Fenômeno surgido na era da Covid-19, a discussão de tratamentos específicos com a população geral varia de condutas fantasiosas a tecnologias benéficas. ECMO está nesta última categoria. No entanto, precisamos considerar que discussões técnicas, de difícil racionalização, correm o risco de serem mal compreendidas pela sociedade.

Internado com Covid-19, o ator Paulo Gustavo está sendo tratado com o ECMO - Victor Pollak/Globo TV/AFP

A ciência da economia comportamental indica que a espécie humana tende a superestimar o benefício de soluções, o que se reproduz em médicos que, inconscientemente, superestimam a “eficácia” de tratamentos. Este fenômeno se torna escalável quando traduzido para a população geral.

Precisamos recalibrar de forma realista o benefício do ECMO no contexto da pandemia do novo coronavírus. Há grande diferença entre tecnologias de efeito sistêmico (tratam a pandemia, impacto escalável) versus tecnologias de efeito individual. Em condutas de efeito sistêmico, o paradigma é multiplicativo: uma intervenção aplicada a uma pessoa (um indivíduo vacinado) beneficia uma coletividade de pessoas. Por outro lado, em tratamentos individuais (ECMO), o efeito é limitado ao paciente que o recebe. E este efeito se reduz a uma probabilidade: precisamos utilizar o tratamento em muitos pacientes para salvar um deles.

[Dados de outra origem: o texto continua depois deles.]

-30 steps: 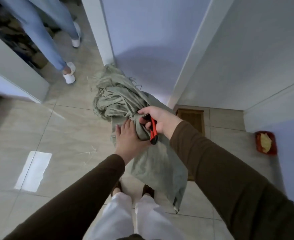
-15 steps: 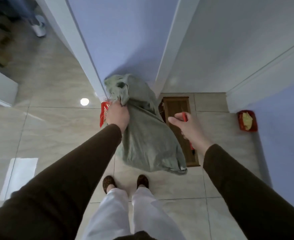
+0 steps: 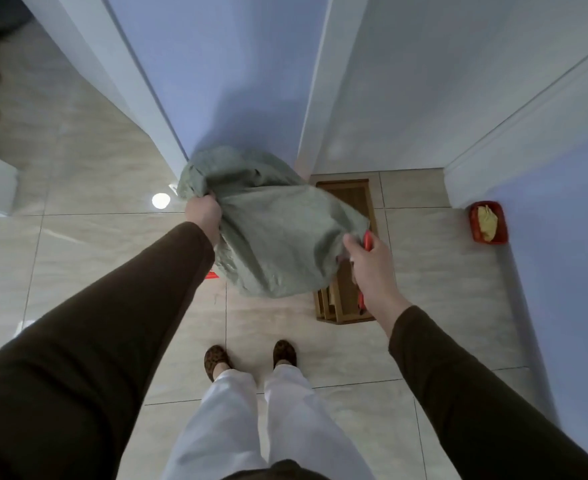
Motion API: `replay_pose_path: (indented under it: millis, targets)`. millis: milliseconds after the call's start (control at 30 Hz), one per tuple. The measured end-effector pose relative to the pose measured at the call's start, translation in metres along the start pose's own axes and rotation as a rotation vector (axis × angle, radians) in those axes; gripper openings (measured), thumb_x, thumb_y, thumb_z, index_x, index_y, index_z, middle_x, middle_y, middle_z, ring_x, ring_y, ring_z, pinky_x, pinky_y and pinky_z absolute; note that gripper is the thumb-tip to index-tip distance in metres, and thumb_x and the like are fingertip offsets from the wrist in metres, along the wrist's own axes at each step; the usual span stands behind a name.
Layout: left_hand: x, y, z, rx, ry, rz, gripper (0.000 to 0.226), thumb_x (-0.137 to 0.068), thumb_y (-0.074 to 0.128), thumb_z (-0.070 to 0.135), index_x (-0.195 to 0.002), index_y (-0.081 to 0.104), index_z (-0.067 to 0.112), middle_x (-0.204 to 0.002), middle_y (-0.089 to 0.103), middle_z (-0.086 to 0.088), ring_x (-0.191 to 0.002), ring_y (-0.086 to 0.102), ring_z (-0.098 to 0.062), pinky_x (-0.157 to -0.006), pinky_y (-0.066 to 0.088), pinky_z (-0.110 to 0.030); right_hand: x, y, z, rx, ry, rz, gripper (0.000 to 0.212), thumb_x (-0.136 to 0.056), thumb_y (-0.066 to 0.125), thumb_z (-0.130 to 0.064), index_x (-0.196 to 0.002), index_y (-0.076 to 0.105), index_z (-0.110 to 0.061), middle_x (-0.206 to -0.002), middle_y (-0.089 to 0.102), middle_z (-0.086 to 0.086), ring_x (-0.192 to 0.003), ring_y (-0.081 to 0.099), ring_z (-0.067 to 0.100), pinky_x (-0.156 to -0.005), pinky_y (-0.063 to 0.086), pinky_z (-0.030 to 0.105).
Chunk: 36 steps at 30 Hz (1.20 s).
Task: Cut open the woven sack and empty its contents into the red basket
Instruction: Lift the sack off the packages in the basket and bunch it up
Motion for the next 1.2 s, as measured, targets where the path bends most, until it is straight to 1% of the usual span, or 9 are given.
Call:
replay_pose_path:
  millis: [200, 333, 467, 567, 633, 733, 867, 1033, 1200]
  targets:
    - [0.004, 0.003, -0.016, 0.246, -0.219, -0.326, 0.027, -0.106, 0.057, 0.032, -0.120, 0.062, 0.009, -0.108, 0.071, -0.009, -0.085, 0.072, -0.021, -0.076, 0.061, -0.035, -0.002, 0.014, -0.077, -0.018, -0.290, -0.006, 0.045, -0.101, 0.063, -0.039, -0.094, 0.060, 0.005, -0.087, 0.061, 0.030, -0.073, 0.058, 0.047, -0.067, 0.053, 0.054]
    - [0.005, -0.006, -0.021, -0.138, -0.186, -0.493, 0.070, -0.094, 0.072, 0.040, -0.151, 0.045, 0.008, -0.159, 0.044, -0.018, -0.145, 0.045, -0.036, -0.120, 0.035, -0.048, -0.011, 0.032, -0.115, 0.031, -0.383, -0.011, 0.034, -0.102, 0.061, -0.030, -0.083, 0.055, -0.003, -0.079, 0.047, 0.012, -0.067, 0.040, 0.026, -0.064, 0.036, 0.043]
    - [0.018, -0.003, 0.000, -0.337, 0.217, -0.553, 0.096, -0.086, 0.081, 0.008, -0.163, 0.025, 0.023, -0.161, 0.040, -0.007, -0.134, 0.053, -0.028, -0.106, 0.050, -0.043, -0.015, 0.058, -0.117, 0.269, -0.441, -0.064, 0.036, -0.104, 0.058, -0.033, -0.072, 0.045, -0.024, -0.070, 0.048, -0.004, -0.066, 0.047, 0.014, -0.067, 0.040, 0.032]
    - [0.043, 0.016, 0.024, -0.566, 0.549, -0.693, 0.108, -0.080, 0.088, 0.015, -0.162, 0.022, 0.038, -0.150, 0.035, 0.003, -0.121, 0.051, -0.016, -0.088, 0.050, -0.023, -0.018, 0.077, -0.108, 0.478, -0.460, -0.080, 0.016, -0.103, 0.060, -0.035, -0.093, 0.061, -0.022, -0.078, 0.056, -0.013, -0.077, 0.055, 0.013, -0.070, 0.035, 0.027]
    - [0.058, 0.030, 0.033, -0.675, 0.698, -0.718, 0.093, -0.079, 0.088, 0.015, -0.157, 0.039, 0.028, -0.144, 0.045, -0.005, -0.120, 0.053, -0.022, -0.100, 0.050, -0.031, -0.017, 0.086, -0.107, 0.483, -0.469, -0.100, 0.015, -0.101, 0.063, -0.034, -0.107, 0.067, -0.020, -0.090, 0.061, -0.008, -0.086, 0.057, 0.016, -0.074, 0.038, 0.028]
    - [0.065, 0.045, 0.038, -0.647, 0.798, -0.480, 0.020, -0.089, 0.068, 0.013, -0.105, 0.070, 0.025, -0.108, 0.072, -0.011, -0.103, 0.067, -0.031, -0.093, 0.055, -0.048, -0.021, 0.089, -0.111, 0.392, -0.472, -0.146, 0.016, -0.098, 0.068, -0.034, -0.097, 0.064, -0.018, -0.090, 0.063, -0.003, -0.085, 0.058, 0.017, -0.073, 0.041, 0.030]
    - [0.057, 0.047, 0.042, -0.427, 0.613, -0.386, 0.009, -0.096, 0.065, 0.018, -0.093, 0.072, 0.024, -0.088, 0.072, 0.001, -0.084, 0.067, -0.019, -0.078, 0.051, -0.032, -0.037, 0.061, -0.092, 0.013, -0.340, -0.253, 0.036, -0.091, 0.075, -0.048, -0.107, 0.074, -0.016, -0.086, 0.069, -0.008, -0.060, 0.057, -0.005, -0.061, 0.043, 0.013]
    - [0.054, 0.027, 0.057, -0.040, 0.469, -0.375, 0.015, -0.100, 0.067, 0.026, -0.091, 0.073, 0.016, -0.079, 0.077, 0.012, -0.076, 0.074, -0.005, -0.073, 0.059, -0.024, -0.063, 0.014, 0.009, 0.150, 0.069, -0.104, 0.050, -0.100, 0.066, -0.041, -0.144, 0.058, -0.019, -0.110, 0.070, -0.003, -0.071, 0.051, 0.003, -0.069, 0.045, 0.022]
    - [0.065, 0.008, 0.080, 0.182, 0.467, -0.414, 0.020, -0.105, 0.059, 0.020, -0.101, 0.070, 0.005, -0.098, 0.074, -0.009, -0.092, 0.073, -0.022, -0.088, 0.061, -0.036, -0.069, 0.000, 0.080, 0.145, 0.341, -0.190, 0.073, -0.090, 0.077, -0.047, -0.146, 0.049, -0.009, -0.069, 0.049, -0.003, -0.047, 0.035, 0.008, -0.044, 0.033, 0.025]
Point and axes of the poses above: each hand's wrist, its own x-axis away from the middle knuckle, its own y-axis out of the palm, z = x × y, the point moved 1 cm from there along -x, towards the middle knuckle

Dois fenômenos justificam o caráter probabilístico dos tratamentos salvadores. Primeiro, nenhum é 100% eficaz. Segundo, nem todas as pessoas elegíveis para o tratamento iriam morrer sem o tratamento.

Utilizando dados de revisão sistemática de ensaios clínicos randomizados, publicada em 2020, a utilização de ECMO em doença respiratória severa reduz em 25% a probabilidade de morte: em pacientes elegíveis que não utilizaram ECMO, a letalidade foi de 48% (nem todos morrem), reduzida a 36% nos que receberam ECMO (nem todos são salvos). Na realidade, tratamentos são “pílulas de probabilidade” e não garantias de salvamento em pacientes de curso clínico inexorável.

Ao pensar na vítima identificável, desejaremos com razão usar de todos os esforços. Por outro lado, em saúde coletiva visamos o benefício sistêmico e neste precisamos considerar um dos pilares do pensamento econômico, o “princípio de custo-oportunidade”: uma escolha implica perda de oportunidade de outras escolhas.

A discussão quanto à oferta de ECMO pelo maior sistema público de saúde do mundo (SUS) é complexa e qualquer decisão tem consequências não intencionais de diferentes naturezas. Essa não é uma conversa a ser reduzida a minutos de cobertura jornalística.

Esta pandemia é oportunidade de letramento científico da sociedade, em prol do pensamento baseado em incerteza, probabilidade e princípios de decisão econômica. Medicina, do latim “mederi”, é a difícil escolha do melhor caminho.